Researchers at the University of Oklahoma said they believed TV viewers are more likely to have bad eating habits because of the amount of time they spent sedentarily, as well as because of numerous ads for food products and restaurants, the daily newspaper Tulsa World reported Tuesday.
Chris Dalton, a family medicine doctor, told Tulsa World that the findings show that television viewing is associated with more than a lack of exercise. TV viewers are often exposed to many ads for sugary cereals, processed snack foods and unhealthy restaurant choices, which may influence what they eat.
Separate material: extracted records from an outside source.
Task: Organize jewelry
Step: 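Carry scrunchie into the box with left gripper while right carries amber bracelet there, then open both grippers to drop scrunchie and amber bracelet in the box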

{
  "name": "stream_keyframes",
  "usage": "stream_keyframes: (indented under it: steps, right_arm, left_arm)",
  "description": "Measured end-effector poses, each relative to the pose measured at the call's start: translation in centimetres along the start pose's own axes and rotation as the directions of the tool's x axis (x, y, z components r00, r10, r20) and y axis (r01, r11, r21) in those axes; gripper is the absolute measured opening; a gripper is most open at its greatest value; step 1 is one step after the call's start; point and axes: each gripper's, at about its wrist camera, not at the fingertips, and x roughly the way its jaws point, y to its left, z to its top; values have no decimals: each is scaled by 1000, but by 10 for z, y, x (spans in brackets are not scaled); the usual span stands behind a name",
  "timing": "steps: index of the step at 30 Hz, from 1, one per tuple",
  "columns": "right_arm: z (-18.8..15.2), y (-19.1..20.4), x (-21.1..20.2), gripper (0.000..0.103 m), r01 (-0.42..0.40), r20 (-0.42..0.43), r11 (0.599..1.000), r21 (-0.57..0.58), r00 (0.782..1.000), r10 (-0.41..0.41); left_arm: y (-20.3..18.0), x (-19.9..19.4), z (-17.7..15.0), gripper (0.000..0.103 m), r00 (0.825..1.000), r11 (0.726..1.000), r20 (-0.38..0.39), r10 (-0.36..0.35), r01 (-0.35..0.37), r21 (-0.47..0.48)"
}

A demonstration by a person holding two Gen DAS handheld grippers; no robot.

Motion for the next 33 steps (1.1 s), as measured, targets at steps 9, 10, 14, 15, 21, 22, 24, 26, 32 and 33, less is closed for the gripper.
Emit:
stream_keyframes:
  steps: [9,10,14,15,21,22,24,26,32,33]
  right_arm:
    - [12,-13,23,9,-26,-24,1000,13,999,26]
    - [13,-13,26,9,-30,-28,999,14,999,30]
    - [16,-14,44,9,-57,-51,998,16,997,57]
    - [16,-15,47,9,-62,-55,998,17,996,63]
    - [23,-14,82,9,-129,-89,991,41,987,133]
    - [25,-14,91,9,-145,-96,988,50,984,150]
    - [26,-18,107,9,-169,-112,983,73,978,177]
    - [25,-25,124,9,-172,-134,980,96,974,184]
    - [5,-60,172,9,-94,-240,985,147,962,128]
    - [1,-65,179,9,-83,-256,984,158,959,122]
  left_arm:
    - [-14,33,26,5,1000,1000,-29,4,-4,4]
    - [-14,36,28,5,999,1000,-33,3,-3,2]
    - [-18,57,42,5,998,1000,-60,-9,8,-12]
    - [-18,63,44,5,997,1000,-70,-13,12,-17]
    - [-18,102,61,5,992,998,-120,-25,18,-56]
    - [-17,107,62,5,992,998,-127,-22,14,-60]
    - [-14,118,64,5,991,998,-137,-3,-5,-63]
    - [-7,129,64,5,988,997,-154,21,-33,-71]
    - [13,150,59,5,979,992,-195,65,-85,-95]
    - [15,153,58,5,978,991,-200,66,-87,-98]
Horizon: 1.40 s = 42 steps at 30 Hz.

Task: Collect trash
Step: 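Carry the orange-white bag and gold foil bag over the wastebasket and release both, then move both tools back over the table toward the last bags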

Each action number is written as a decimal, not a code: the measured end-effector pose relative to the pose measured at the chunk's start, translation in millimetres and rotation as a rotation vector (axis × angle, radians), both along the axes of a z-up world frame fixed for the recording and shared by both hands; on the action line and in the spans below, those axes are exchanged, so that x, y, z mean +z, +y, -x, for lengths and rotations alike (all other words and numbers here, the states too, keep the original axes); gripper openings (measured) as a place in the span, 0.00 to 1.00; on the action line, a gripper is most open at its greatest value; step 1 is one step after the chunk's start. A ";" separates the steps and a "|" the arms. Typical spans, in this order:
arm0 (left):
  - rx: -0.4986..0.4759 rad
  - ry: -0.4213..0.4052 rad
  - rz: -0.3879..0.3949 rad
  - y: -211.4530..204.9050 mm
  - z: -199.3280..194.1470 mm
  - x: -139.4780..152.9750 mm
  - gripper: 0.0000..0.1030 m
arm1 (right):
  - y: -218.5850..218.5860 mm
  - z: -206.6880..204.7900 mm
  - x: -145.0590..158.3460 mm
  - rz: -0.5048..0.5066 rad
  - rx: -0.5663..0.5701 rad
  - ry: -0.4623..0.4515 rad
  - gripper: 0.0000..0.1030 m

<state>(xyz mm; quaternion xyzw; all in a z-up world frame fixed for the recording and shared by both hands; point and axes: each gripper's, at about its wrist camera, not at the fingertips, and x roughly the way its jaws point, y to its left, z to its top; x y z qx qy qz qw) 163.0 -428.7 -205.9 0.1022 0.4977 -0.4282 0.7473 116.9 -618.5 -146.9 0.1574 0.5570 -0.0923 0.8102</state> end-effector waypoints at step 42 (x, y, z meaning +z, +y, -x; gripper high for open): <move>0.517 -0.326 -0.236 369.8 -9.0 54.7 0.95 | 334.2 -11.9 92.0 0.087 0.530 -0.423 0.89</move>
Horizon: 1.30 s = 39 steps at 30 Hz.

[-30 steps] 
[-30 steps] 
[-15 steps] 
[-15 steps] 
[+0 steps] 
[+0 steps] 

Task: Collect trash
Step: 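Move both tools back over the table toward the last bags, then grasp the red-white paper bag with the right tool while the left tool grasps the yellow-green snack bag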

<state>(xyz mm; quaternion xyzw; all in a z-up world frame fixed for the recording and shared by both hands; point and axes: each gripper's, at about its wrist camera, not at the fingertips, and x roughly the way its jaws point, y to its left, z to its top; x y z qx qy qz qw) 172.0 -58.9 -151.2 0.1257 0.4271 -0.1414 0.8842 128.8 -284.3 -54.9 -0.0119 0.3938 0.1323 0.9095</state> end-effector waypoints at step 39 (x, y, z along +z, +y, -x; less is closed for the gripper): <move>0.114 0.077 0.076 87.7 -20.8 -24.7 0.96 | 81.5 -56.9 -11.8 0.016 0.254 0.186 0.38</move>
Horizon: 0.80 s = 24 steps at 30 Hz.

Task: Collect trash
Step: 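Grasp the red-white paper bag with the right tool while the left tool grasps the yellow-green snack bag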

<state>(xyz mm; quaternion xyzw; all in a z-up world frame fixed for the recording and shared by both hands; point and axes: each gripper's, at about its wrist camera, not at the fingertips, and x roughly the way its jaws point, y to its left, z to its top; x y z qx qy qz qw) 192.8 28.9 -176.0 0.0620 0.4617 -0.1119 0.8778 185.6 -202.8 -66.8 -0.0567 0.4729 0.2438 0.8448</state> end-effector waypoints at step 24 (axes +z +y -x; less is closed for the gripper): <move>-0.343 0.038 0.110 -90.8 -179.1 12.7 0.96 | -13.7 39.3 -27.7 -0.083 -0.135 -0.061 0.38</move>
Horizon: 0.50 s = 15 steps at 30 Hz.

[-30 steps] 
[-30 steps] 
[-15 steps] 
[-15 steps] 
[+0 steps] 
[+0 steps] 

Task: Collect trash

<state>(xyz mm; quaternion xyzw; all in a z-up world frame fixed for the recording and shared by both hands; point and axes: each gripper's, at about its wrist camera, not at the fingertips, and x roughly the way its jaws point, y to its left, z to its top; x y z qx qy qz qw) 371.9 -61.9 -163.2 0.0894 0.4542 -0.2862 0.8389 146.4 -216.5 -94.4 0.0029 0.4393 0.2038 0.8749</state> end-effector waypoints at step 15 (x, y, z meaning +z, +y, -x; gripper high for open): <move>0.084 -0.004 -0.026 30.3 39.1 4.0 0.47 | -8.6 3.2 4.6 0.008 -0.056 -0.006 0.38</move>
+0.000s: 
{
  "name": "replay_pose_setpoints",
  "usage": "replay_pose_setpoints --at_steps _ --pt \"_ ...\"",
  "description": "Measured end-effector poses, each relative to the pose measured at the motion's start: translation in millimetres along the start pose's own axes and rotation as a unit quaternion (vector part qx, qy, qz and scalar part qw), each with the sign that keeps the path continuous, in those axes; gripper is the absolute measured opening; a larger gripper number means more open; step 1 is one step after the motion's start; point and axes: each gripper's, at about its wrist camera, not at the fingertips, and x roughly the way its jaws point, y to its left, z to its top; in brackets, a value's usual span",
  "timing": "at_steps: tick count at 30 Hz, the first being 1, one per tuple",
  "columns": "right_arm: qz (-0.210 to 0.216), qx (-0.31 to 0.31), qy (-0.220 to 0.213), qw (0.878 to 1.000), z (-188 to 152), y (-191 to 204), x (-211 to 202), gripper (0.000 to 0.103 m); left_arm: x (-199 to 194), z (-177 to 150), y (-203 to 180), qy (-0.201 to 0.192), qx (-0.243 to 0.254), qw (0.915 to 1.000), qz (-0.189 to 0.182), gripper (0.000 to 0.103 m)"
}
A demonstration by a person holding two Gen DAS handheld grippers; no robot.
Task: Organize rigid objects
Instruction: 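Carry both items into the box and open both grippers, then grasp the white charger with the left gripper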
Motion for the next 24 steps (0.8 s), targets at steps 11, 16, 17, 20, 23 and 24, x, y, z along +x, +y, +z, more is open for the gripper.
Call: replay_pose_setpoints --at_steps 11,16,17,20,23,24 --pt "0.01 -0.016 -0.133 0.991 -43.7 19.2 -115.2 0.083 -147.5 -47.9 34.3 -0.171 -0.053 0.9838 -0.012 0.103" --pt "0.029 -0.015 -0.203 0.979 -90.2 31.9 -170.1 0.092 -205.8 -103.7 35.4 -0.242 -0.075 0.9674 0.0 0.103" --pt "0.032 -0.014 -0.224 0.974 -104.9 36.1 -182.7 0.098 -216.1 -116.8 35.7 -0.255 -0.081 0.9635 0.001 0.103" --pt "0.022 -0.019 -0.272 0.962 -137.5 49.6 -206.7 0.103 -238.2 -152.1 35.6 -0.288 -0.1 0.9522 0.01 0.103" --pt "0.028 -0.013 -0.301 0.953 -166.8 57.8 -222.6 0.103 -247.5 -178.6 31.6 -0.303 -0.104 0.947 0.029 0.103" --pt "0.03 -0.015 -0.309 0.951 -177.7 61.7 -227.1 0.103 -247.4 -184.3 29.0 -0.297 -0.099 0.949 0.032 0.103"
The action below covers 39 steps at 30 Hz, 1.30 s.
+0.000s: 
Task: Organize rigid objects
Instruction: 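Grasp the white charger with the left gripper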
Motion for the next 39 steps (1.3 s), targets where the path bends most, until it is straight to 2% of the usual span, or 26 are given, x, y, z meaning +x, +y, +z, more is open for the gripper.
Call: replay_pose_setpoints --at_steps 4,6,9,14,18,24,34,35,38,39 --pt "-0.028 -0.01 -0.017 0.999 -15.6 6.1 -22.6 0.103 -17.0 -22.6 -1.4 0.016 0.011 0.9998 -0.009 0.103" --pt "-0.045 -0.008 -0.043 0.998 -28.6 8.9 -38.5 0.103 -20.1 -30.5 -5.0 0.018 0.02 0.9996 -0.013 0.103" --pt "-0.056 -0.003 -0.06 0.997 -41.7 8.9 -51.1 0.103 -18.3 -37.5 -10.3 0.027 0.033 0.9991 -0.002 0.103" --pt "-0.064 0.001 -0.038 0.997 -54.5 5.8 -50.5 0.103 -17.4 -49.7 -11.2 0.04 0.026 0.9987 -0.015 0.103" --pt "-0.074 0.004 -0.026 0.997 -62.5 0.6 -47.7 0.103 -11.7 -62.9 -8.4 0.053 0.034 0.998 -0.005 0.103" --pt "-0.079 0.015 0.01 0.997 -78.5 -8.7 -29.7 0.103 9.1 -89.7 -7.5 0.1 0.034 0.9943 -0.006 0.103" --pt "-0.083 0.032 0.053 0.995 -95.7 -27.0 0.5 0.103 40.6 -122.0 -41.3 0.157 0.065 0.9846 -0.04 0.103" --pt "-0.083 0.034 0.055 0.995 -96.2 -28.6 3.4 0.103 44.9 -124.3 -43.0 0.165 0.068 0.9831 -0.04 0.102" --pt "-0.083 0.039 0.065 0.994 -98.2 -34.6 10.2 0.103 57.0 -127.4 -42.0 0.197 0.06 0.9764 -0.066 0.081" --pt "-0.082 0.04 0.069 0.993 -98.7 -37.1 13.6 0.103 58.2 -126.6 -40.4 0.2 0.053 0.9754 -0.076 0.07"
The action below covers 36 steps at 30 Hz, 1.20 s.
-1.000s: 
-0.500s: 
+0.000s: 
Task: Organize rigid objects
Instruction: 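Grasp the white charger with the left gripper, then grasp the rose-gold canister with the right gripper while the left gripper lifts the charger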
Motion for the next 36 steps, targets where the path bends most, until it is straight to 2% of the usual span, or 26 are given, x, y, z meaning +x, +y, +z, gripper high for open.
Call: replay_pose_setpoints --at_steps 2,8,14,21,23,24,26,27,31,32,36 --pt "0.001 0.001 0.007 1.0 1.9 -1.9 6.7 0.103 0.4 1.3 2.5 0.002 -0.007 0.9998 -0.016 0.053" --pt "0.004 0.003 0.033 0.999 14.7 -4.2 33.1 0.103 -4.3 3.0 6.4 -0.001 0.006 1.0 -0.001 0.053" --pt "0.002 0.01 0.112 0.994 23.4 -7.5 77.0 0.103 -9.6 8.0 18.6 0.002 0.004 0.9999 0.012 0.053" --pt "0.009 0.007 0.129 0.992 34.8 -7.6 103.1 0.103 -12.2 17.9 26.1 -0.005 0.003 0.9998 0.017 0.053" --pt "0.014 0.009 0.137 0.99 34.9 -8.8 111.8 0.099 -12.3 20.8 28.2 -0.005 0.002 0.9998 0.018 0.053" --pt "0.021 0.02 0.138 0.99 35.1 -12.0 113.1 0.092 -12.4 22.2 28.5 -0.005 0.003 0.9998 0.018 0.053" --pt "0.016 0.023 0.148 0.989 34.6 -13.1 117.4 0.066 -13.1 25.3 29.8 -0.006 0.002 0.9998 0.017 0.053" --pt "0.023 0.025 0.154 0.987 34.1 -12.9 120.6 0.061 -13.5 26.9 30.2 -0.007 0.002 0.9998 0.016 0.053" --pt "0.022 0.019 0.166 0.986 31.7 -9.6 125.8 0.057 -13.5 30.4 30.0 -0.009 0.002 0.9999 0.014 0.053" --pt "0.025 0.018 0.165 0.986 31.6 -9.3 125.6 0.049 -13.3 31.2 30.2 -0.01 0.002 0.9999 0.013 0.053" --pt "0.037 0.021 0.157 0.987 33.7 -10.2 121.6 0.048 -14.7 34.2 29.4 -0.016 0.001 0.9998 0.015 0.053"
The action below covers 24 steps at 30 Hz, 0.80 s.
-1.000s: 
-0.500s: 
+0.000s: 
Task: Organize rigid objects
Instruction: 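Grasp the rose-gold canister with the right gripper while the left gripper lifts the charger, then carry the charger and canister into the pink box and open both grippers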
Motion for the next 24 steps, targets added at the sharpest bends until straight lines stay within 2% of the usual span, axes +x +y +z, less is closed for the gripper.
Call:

Meanwhile, eating while distracted can also lead to over-consumption, Dalton said.
The University of Oklahoma analysis looked at more than 14,000 Americans of all ages using information gathered in the 2003-06 National Health and Nutrition Examination Surveys. That information included the amount of time a person spends watching television and that person’s recollection of what he or she ate in a 24-hour period. The healthiness of a person’s diet was measured by the Healthy Eating Index, which uses 12 components to assign a score of as much as 100, according to the newspaper.
Scores ranged from 47 to 52.3 for those watching less than an hour a day to between 44.7 and 48.9 for those watching more than four hours a day. Susan Sisson, lead author of the study, said there is no evidence that television is bad itself but that it’s a good idea not to eat in front of the TV and to keep televisions out of children’s bedrooms.
“I always recommend watching less TV,” Sisson said. The researchers are also planning to study the effect of total screen time, such as with computers, smart phones and tablets.